The Prem Rawat Foundation asks this question in its video release to mark the 2014 International Day of Peace.
It’s just there in the flow of the narrative. What does it mean to be human?
Sometimes, the questions we ask, are the most significant thing. Some questions create new realities. They lead to discoveries we didn’t imagine before. So, what does it mean to be human?
If we look back into the history of human rights, we find similar transformative questions asked which opened a new future. For example, what does it mean to be a woman? was a question repeatedly asked throughout the struggle to achieve gender equality. In the movie Gattaca, we see science fiction employed to explore the same question. Are human beings no more than the sum of their genes? Bartolome de las Casas encountered the question of what it means to be human in his work for human rights of the indigenous peoples of the Americas in the 1500s. The men and women who worked for the abolition of the slave trade also implicitly raised this question when they used the slogans “Am I not a man and a brother? Am I not a woman and a sister?”

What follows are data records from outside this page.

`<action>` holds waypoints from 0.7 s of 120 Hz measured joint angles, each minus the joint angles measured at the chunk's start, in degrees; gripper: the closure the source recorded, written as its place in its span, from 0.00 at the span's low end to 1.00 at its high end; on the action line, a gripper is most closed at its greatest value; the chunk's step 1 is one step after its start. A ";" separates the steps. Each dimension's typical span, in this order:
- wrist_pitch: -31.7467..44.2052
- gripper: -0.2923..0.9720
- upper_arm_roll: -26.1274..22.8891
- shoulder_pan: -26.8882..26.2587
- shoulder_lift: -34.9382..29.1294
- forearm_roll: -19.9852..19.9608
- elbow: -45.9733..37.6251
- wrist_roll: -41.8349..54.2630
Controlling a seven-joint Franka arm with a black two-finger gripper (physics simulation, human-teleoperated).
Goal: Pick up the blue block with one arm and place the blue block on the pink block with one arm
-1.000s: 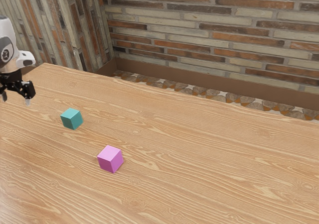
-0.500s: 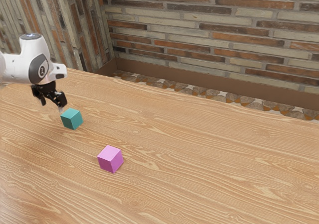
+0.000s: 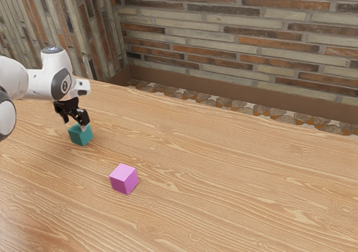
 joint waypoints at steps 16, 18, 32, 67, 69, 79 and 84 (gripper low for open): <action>-0.62 0.23 -2.06 1.01 1.82 -0.19 1.32 0.77; -0.67 0.23 -2.18 1.04 1.91 -0.19 1.27 0.85; -0.98 0.32 -2.48 1.82 2.21 -0.14 0.51 0.97; -1.31 0.44 -2.89 2.55 2.69 -0.04 0.94 0.78; -1.32 0.44 -2.94 2.55 2.72 -0.04 1.07 0.76; -1.45 0.45 -3.02 2.55 2.95 -0.03 1.63 0.66; -1.55 0.46 -3.04 2.65 2.92 0.01 1.63 0.59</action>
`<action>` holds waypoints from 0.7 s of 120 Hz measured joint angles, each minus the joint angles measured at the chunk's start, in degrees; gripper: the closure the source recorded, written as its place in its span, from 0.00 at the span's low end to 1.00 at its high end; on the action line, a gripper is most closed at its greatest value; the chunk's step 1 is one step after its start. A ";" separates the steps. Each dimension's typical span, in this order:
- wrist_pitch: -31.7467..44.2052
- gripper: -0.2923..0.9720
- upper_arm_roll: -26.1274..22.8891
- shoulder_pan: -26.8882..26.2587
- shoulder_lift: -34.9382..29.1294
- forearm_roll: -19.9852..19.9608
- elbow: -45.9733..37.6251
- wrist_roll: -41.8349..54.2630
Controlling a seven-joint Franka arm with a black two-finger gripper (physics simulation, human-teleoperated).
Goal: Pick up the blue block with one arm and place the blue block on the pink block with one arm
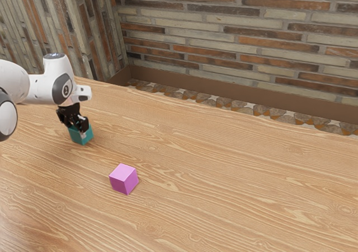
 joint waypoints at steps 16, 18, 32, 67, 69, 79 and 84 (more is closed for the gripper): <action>-2.05 0.50 -0.36 0.56 -3.62 0.26 -1.91 -0.45; -2.43 0.51 -0.50 0.57 -4.40 0.26 -2.52 -0.51; -4.73 0.53 -2.58 0.65 -10.33 0.27 -7.81 -1.02; -7.33 0.59 -11.33 0.61 -21.23 0.79 -17.96 -4.87; -7.46 0.60 -11.79 0.61 -21.48 0.82 -18.17 -5.18; -8.00 0.60 -13.85 0.58 -22.53 0.90 -19.18 -6.73; -8.20 0.60 -14.65 0.58 -22.95 0.94 -19.58 -7.49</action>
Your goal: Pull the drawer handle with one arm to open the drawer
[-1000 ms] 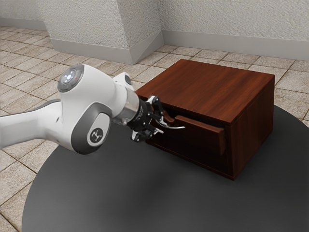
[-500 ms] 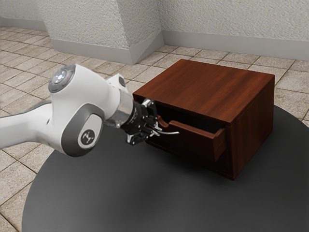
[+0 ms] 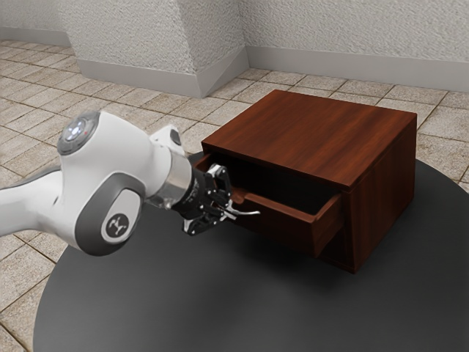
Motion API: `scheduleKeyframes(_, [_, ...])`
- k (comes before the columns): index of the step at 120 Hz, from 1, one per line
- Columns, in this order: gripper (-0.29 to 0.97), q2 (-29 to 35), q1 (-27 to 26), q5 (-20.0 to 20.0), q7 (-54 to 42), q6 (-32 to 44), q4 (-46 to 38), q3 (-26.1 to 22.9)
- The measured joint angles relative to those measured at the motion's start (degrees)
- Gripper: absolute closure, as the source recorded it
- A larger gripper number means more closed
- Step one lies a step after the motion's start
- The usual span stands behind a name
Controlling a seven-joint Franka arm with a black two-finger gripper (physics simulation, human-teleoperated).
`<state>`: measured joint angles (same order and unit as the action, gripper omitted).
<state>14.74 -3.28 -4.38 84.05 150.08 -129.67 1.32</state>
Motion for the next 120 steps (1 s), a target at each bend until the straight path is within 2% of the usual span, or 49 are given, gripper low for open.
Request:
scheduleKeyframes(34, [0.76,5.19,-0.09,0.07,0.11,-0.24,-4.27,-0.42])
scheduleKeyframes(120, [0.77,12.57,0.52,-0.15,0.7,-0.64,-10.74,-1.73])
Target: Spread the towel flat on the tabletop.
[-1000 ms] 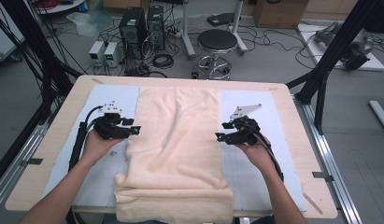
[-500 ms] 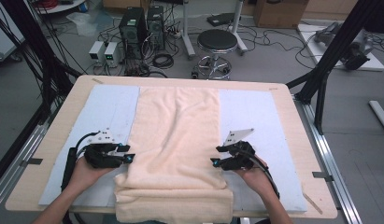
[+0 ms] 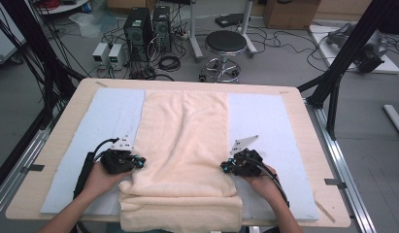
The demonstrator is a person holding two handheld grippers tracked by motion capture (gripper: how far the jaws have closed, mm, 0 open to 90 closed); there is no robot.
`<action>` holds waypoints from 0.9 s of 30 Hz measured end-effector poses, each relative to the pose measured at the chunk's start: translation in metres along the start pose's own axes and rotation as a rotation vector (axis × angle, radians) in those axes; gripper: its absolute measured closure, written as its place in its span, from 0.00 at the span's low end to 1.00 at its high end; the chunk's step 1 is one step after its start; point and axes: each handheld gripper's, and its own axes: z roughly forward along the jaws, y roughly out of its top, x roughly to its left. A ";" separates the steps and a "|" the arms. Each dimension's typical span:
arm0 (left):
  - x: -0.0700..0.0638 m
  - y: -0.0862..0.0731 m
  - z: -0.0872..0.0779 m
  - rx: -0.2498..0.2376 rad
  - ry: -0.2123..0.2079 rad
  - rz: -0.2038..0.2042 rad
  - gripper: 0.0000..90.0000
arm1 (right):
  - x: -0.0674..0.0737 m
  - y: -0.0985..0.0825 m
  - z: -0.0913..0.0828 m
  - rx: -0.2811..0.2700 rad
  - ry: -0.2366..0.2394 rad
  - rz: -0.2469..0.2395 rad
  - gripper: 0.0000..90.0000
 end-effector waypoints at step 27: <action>-0.038 -0.014 -0.059 -0.154 -0.101 0.039 0.70 | 0.045 0.000 -0.043 -0.164 0.039 -0.082 0.63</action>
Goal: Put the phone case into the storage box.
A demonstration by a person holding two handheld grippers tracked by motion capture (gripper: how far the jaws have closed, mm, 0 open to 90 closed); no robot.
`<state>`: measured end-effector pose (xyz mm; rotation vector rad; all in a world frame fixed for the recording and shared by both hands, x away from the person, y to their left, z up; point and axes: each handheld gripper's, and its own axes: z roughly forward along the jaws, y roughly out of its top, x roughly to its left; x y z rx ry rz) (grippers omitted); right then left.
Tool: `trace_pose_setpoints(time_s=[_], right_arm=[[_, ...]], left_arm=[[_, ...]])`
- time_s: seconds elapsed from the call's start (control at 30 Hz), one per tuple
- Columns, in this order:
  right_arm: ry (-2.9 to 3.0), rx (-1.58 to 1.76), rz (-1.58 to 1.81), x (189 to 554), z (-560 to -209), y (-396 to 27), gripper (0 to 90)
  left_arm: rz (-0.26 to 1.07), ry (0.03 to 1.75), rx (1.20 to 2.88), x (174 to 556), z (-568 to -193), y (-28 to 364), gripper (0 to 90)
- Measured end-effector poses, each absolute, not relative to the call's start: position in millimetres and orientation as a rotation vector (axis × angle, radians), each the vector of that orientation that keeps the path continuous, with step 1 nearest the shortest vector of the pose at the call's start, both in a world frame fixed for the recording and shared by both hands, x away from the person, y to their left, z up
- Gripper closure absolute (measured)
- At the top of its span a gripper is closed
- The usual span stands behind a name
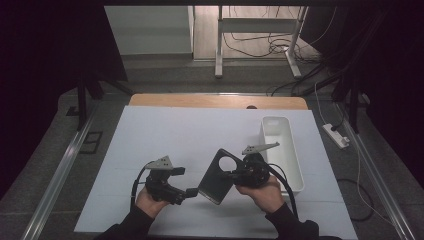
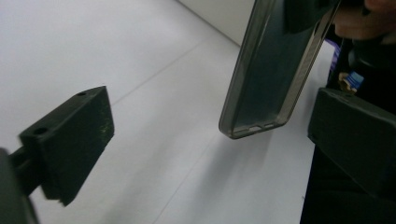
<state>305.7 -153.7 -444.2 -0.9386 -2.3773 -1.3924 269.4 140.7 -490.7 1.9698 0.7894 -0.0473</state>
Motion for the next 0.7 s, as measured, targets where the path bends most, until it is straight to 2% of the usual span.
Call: trace_pose_setpoints(time_s=[0.7], right_arm=[[-2.512,-0.702,-1.335,294.5,-441.4,-138.4,85.4]], left_arm=[[-0.121,0.641,2.042,267.9,-497.9,115.0,0.0]])
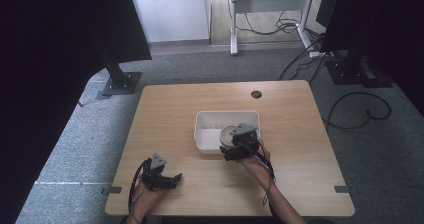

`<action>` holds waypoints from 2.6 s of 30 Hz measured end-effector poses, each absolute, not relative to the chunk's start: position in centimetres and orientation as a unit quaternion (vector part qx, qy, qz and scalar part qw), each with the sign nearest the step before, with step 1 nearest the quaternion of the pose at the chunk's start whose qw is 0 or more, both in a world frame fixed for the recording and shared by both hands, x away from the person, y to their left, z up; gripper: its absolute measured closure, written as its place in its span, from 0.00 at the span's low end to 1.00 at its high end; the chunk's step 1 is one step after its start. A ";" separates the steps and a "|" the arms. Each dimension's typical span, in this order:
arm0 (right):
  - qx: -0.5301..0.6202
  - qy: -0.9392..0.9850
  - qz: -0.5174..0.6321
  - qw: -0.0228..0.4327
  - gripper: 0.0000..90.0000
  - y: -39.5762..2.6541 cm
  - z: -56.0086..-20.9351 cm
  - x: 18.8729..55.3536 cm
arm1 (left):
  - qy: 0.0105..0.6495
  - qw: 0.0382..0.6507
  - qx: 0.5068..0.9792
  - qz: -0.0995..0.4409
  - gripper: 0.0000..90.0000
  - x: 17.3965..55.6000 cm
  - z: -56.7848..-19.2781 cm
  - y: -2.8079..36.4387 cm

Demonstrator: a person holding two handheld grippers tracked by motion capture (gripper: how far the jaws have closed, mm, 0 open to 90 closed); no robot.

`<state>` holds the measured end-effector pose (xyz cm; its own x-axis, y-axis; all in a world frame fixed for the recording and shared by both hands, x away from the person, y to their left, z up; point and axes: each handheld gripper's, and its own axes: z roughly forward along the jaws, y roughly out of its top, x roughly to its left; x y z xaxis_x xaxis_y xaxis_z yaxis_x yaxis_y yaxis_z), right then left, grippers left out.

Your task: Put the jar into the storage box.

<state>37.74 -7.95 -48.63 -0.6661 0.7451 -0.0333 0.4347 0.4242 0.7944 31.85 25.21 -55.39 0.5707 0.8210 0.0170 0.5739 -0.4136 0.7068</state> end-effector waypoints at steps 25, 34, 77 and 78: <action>0.366 0.818 0.397 0.197 0.10 -5.3 -49.6 40.9 | 0.425 0.335 0.820 0.184 0.02 31.8 -55.4 25.2; 0.378 0.816 0.391 0.197 0.10 -4.2 -51.0 41.8 | 0.425 0.335 0.821 0.184 0.02 31.8 -55.4 25.2; 0.394 0.825 0.375 0.152 0.03 -3.6 -52.0 42.6 | 0.425 0.335 0.821 0.184 0.02 31.8 -55.4 25.2; 0.392 0.826 0.373 0.156 0.03 -3.7 -51.9 42.5 | 0.425 0.335 0.821 0.184 0.02 31.8 -55.4 25.2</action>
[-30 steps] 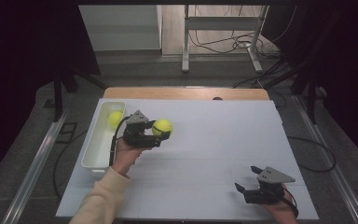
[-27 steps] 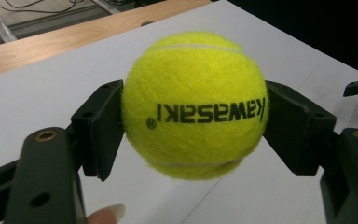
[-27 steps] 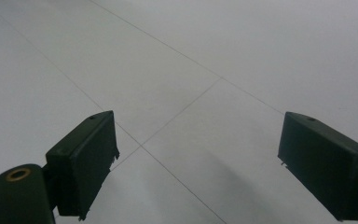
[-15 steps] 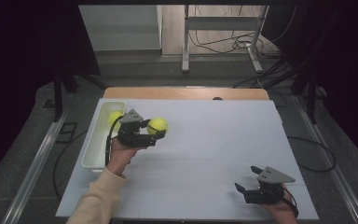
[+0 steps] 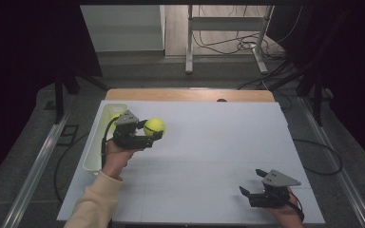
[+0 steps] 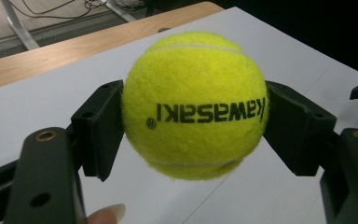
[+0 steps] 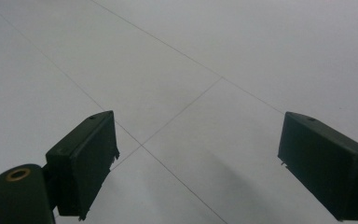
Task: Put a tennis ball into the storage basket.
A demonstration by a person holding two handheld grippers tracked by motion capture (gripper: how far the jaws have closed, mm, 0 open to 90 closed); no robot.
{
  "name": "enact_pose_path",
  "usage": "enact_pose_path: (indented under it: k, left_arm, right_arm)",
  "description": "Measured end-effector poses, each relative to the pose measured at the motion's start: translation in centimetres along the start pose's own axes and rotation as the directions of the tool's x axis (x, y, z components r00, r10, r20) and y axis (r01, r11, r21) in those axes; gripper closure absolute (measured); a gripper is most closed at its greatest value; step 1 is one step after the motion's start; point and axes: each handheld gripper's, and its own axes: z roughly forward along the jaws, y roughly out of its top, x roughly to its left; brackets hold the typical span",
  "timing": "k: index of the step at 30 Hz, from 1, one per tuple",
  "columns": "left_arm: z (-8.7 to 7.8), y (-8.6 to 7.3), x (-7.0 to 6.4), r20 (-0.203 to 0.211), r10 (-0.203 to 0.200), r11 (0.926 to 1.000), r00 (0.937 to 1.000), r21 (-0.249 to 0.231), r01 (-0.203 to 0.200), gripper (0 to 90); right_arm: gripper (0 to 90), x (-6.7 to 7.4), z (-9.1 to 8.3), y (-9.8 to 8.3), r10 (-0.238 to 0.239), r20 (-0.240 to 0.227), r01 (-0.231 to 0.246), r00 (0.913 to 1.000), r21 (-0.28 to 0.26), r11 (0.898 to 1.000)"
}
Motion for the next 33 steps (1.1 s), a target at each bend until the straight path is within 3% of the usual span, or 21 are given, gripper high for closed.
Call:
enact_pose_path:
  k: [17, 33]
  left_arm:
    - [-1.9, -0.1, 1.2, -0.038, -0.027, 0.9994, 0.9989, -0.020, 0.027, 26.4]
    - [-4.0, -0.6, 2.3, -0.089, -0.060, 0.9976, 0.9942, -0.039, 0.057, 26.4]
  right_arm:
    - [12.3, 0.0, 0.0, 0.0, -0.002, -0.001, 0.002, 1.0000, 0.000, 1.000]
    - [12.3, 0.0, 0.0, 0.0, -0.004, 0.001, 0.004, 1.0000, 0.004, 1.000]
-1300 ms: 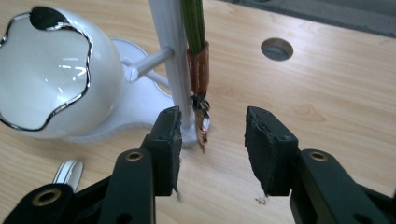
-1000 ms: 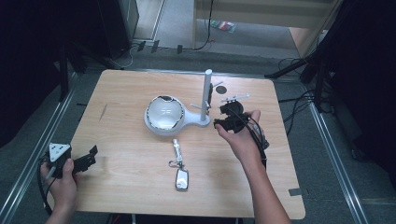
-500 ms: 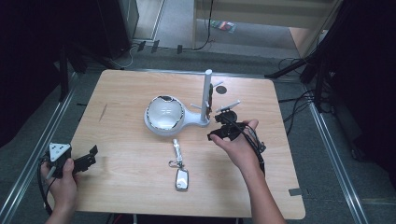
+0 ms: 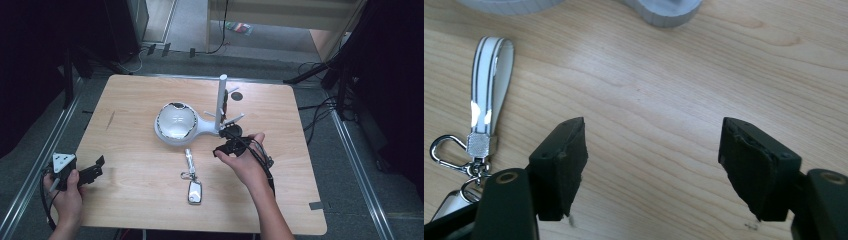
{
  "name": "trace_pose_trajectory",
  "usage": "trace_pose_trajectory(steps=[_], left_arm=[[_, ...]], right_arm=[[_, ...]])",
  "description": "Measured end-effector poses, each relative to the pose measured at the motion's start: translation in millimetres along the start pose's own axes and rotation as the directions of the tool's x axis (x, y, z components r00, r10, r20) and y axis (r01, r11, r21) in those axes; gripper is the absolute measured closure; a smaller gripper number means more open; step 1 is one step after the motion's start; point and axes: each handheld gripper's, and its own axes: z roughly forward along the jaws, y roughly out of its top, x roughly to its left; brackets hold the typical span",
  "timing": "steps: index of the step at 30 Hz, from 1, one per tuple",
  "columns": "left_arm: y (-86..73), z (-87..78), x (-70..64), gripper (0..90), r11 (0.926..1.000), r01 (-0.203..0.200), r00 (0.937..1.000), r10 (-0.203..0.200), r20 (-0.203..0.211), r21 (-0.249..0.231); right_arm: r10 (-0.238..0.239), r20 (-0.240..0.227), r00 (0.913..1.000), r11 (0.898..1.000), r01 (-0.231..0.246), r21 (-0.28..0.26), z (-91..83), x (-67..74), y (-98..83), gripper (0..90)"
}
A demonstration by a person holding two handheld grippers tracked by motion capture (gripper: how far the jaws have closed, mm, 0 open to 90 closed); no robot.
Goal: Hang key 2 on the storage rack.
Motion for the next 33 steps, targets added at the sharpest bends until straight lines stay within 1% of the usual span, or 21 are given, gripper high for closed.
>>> trace_pose_trajectory(steps=[5,7,9,10,11,13,19,26,30,31,33], left_arm=[[0.1,0.0,-0.1,6.7,1.0000,0.002,1.0000,-0.002,-0.001,0.001],[0.1,-0.1,-0.1,6.7,1.0000,-0.001,1.0000,0.001,-0.001,0.002],[0.1,0.0,-0.1,6.7,1.0000,-0.001,1.0000,0.001,0.000,0.003],[0.1,0.0,0.0,6.7,1.0000,-0.001,1.0000,0.001,0.000,0.003],[0.1,0.1,-0.1,6.7,1.0000,0.000,1.0000,0.000,-0.001,0.002],[0.1,0.0,0.0,6.7,1.0000,0.000,1.0000,0.000,0.000,0.002],[0.0,-0.1,0.0,6.7,1.0000,0.001,1.0000,-0.001,0.001,0.000],[0.1,0.0,0.0,6.7,1.0000,0.000,1.0000,0.000,0.001,0.001],[0.0,-0.1,0.1,6.7,1.0000,0.000,1.0000,0.000,0.003,0.000],[-0.1,-0.2,0.1,6.7,1.0000,0.001,1.0000,-0.001,0.004,-0.002],[-0.2,-0.4,0.2,6.7,1.0000,0.001,1.0000,-0.001,0.003,-0.005]], right_arm=[[-0.016,-0.012,0.9998,1.000,0.016,0.006,6.3,14.2,-2.1,31.8],[-0.036,-0.013,0.9993,0.999,0.036,0.008,8.7,20.4,-2.7,33.1],[-0.042,-0.022,0.9989,0.999,0.043,0.013,9.5,26.0,-3.0,34.3],[-0.051,-0.027,0.9983,0.999,0.051,0.008,10.1,27.7,-3.0,35.1],[-0.042,-0.031,0.9986,0.999,0.042,0.011,10.0,30.2,-3.0,36.0],[-0.049,-0.041,0.9980,0.999,0.049,0.013,11.5,34.1,-2.8,37.6],[-0.065,-0.059,0.9962,0.998,0.066,0.023,17.2,44.6,-3.4,42.9],[-0.076,-0.082,0.9937,0.997,0.079,0.027,21.1,55.0,-2.1,45.7],[-0.082,-0.087,0.9928,0.996,0.085,0.028,23.4,59.9,-0.4,47.1],[-0.077,-0.085,0.9934,0.996,0.080,0.032,23.6,61.1,-0.2,47.4],[-0.085,-0.091,0.9922,0.996,0.088,0.033,25.3,63.5,0.2,48.0]])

It took the human rights movement centuries to produce an answer accepted by the world as a whole. But when it did it was beautiful and the answer appears in the first and second articles of Universal Declaration of Human Rights. We are still learning what the answer means.
All human beings are born free and equal in dignity and rights. They are endowed with reason and conscience and should act towards one another in a spirit of brotherhood.
Everyone is entitled to all the rights and freedoms set forth in this Declaration, without distinction of any kind, such as race, colour, sex, language, religion, political or other opinion, national or social origin, property, birth or other status. Furthermore, no distinction shall be made on the basis of the political, jurisdictional or international status of the country or territory to which a person belongs, whether it be independent, trust, non-self-governing or under any other limitation of sovereignty.